吕布如今的地位,就与他手段一般水涨船高,根本不必亲自出手去对付一个既不如其嫡兄般受父亲重视、又不如张绣般善于只展现出自己最为杰出一面来博取圣心,只因这回护送出使的杨太尉,才临时让他从仪仗队里脱身,好歹领了个从六品的武职的无名小卒。
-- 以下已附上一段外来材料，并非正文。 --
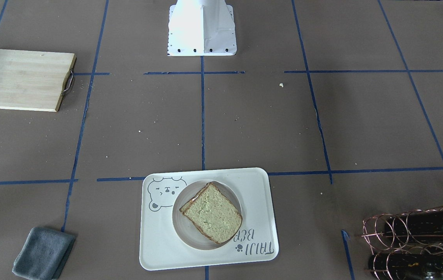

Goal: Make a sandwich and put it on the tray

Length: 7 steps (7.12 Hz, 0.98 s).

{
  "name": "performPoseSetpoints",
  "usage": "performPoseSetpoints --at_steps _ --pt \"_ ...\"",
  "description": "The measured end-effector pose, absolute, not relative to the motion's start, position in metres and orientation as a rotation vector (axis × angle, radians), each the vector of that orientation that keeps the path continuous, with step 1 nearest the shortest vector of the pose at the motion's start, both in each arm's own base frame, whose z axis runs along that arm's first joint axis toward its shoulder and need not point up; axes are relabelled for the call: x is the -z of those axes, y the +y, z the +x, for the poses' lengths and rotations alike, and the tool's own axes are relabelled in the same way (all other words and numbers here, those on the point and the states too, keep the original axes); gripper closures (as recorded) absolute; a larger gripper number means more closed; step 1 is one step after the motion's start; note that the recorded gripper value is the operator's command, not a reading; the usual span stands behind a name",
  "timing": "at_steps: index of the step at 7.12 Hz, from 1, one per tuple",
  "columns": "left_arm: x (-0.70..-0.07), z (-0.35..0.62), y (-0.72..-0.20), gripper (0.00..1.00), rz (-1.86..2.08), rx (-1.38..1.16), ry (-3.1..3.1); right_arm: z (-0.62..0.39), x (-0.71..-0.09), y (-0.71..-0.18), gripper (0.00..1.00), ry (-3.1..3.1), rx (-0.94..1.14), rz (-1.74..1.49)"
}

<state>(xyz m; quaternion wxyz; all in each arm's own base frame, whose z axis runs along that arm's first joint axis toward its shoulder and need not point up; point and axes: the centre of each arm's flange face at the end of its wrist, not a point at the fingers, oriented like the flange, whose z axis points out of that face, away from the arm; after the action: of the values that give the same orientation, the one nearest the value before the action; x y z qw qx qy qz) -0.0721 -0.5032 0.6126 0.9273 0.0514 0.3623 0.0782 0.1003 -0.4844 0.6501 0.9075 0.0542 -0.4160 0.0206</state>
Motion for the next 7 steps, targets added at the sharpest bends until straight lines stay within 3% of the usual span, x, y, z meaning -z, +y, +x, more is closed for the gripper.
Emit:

就这点荣誉,也多是看在其父马腾,在长安的小朝廷里,也是个举足轻重的军阀的面子上,才给予的破格提拔。
听取燕清的劝解后,吕布稳如泰山地站在一边,冷眼看这傲气凌云的马超跟他所派出的赵云轰轰烈烈地占了几十回合,渐渐露出败绩。
马超年轻气盛,拿得是以血还血的架势相拼,下下是破釜沉舟的杀招,压根就没想到要留条退路;赵云则藏锋内敛,先徐徐化解凌厉攻势,步步稳打稳扎,节奏不乱分毫。
耐心等到频攻而无果的马超疲惫不支,再利落出手,一举擒之。
就在电光火石之间,赵云手持那在尖锐处密实地裹了柔软的布料的长抢,枪尖准确地抵在被他之前一腿扫翻在地、又被一脚严实踩上胸口起不来身的马超下颌上,丝毫不颤。
要是去掉那上头包裹的布料,假如赵云真有心取走马超性命,只需在那现今纹丝不动的抢柄上微微施加力气,就已是绰绰有余。
赵云并没从吕布处得到这番授意,便在胜负已分的情况下,及时收了手,眼睑微垂,目光沉静,声温而冷淡道:“承让。”